Izzy’s dream is to be an actress, so the next day, when he’s holding auditions for his latest play, which will star Delta, who should turn up? Do I even have to say? OK. Izzy turns up to audition, and then it all kicks off manically, as subplots abound, and abound, in a world so small everyone is connected. So, the writer of the play (Will Forte) is dating Izzy’s angry therapist (Jennifer Aniston, who gets the one decentish line: ‘I’m not judgmental, but that’s just stupid.’).
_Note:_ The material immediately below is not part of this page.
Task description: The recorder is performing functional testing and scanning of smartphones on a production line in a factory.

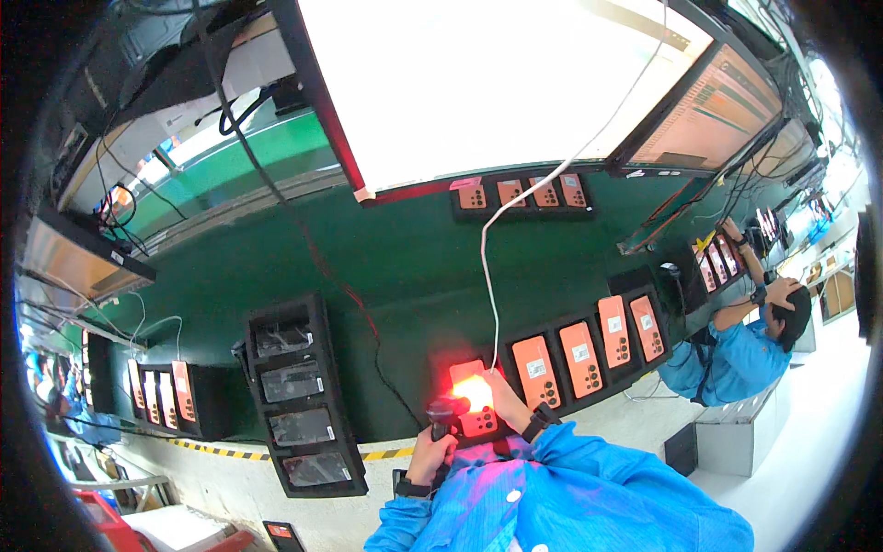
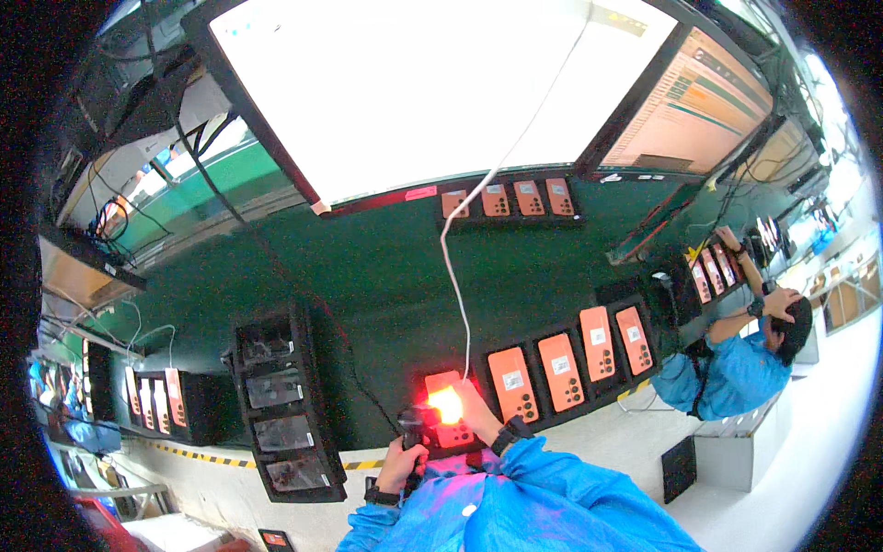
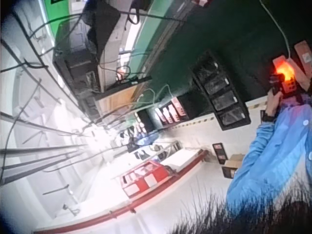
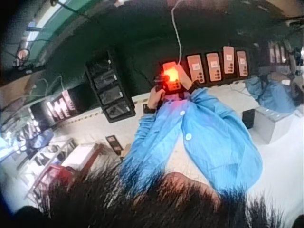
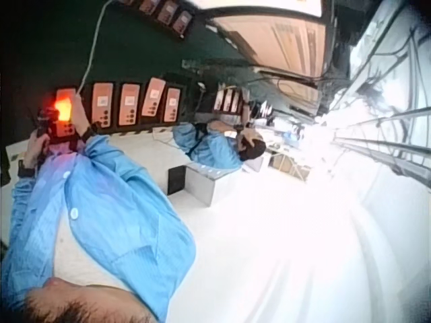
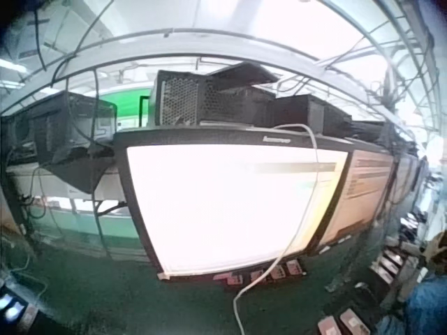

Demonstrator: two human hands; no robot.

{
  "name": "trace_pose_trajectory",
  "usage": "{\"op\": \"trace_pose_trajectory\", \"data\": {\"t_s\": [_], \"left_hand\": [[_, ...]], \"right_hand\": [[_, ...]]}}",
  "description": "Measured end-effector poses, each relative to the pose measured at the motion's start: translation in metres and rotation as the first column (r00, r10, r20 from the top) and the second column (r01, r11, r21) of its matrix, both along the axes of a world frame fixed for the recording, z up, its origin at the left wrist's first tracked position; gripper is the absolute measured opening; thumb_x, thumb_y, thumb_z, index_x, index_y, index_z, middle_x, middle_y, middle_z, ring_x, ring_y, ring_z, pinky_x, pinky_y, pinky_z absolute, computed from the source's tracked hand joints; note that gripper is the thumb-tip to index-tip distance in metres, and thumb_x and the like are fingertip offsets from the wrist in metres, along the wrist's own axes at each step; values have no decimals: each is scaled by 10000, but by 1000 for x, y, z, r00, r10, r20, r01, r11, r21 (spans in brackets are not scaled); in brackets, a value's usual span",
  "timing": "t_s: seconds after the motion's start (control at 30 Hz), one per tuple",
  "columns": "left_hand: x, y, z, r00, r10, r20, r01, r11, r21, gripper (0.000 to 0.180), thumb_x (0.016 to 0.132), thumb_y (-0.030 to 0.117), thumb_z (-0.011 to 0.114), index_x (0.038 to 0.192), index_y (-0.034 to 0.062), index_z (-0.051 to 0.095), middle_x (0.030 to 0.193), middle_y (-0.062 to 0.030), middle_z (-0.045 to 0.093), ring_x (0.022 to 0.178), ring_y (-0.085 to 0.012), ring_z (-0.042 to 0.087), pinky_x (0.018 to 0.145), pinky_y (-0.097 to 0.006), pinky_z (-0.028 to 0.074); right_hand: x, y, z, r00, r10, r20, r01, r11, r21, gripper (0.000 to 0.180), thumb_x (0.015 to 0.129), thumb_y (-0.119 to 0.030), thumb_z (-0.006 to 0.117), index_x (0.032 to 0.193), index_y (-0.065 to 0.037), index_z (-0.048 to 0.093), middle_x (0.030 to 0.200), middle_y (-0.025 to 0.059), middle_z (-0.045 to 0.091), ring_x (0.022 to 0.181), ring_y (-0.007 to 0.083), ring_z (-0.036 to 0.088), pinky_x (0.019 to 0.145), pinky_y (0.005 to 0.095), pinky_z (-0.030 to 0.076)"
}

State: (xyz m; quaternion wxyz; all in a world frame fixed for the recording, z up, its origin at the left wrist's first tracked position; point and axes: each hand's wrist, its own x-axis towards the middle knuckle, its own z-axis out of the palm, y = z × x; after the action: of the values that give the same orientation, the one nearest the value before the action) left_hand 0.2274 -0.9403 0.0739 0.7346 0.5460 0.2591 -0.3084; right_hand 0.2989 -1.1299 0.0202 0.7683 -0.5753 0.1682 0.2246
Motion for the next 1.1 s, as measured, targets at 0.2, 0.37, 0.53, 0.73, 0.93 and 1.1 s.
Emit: {"op": "trace_pose_trajectory", "data": {"t_s": [0.2,0.37,0.53,0.73,0.93,1.1], "left_hand": [[-1,5,0,1000,0,-9,0,1000,24,163,787,18,572,950,25,564,596,-12,498,440,-92,454,401,-244,361],[11,22,-39,975,-87,207,-8,907,420,293,729,105,631,988,-15,566,700,-121,616,584,-251,603,551,-356,486],[72,58,-91,945,-184,271,-146,502,852,577,665,200,687,1204,42,553,1036,-221,639,986,-404,597,864,-466,463],[78,15,-30,756,-354,551,-549,115,828,491,733,165,704,1189,50,564,1046,-172,644,975,-349,611,899,-409,459],[46,-24,0,685,-376,624,62,883,465,296,782,86,683,1062,18,613,933,-102,677,869,-174,645,798,-304,500],[40,-29,2,718,-281,637,34,928,371,222,801,15,646,1021,6,610,890,-102,677,832,-160,650,757,-285,502]], "right_hand": [[7,9,12,988,111,102,-46,867,-496,311,971,-306,404,936,-16,513,881,42,531,849,113,504,778,280,421],[7,14,-5,893,277,355,104,640,-761,262,855,-247,622,875,-26,481,734,63,515,713,140,518,660,310,442],[6,26,11,929,148,339,76,820,-567,274,778,-186,681,832,-56,446,693,49,495,640,141,499,599,308,433],[-3,7,33,951,116,287,90,784,-614,235,857,-226,627,833,-58,464,684,31,495,645,136,499,596,300,426],[-2,-12,61,958,28,286,11,991,-136,264,985,-239,406,852,-34,507,881,82,577,838,148,539,776,293,433],[9,-18,97,789,377,484,-118,868,-483,196,944,-154,479,1010,-11,596,938,83,626,871,189,595,778,295,460]]}}
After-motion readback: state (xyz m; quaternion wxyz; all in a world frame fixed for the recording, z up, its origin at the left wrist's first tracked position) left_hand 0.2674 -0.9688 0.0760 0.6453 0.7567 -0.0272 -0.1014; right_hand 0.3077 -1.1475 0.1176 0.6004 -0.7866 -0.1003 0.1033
Meanwhile, the playwright’s father (George Morfogen) is a private detective trailing Izzy for a judge (Austin Pendleton), who is in love with her. Meanwhile — there’s another ‘meanwhile’? — the other star of the play (Rhys Ifans) has a thing for Delta. Meanwhile — will this never end? — the playwright becomes smitten with Izzy. There are more meanwhiles, probably, but that’s all I can be bothered with right now.

The narrative is built solely on contrivances and coincidences of the kind that, for example, mean they all happen to turn up at the same restaurant on the same evening and all end up on the same floor of what appears to be the only hotel in the whole of New York, and so on. It’s not just that jokes don’t land, or that the physical comedy doesn’t land, as they don’t, but who are we meant to care about here? Or like, even? Every single character is a hateful narcissist and while Aniston’s unsympathetic therapist might have seemed a good idea at the time, on screen she is just viciously nasty. The old-school screwball comedies did have something to say, whether it was about class or gender politics, but this doesn’t have anything to say about anything, and the only manner in which it is truly regressive is in its treatment of women. Aniston is nasty because she’s been jilted in the past. The women rescued by Albert have all gone on to careers in ‘fashion’ rather than, say, engineering. Izzy makes it to Hollywood in the end, but her success is defined by the fact she has a top director for a boyfriend (a surprise cameo, as provided by Quentin Tarantino, so not much of a surprise now). But what, I suppose, you mostly need to know is that in She’s Funny That Way no one is funny in any way at all, or even interesting in any way at all. So, no, I won’t be adding this Bogdanovich to my list of favourite films. Sorry.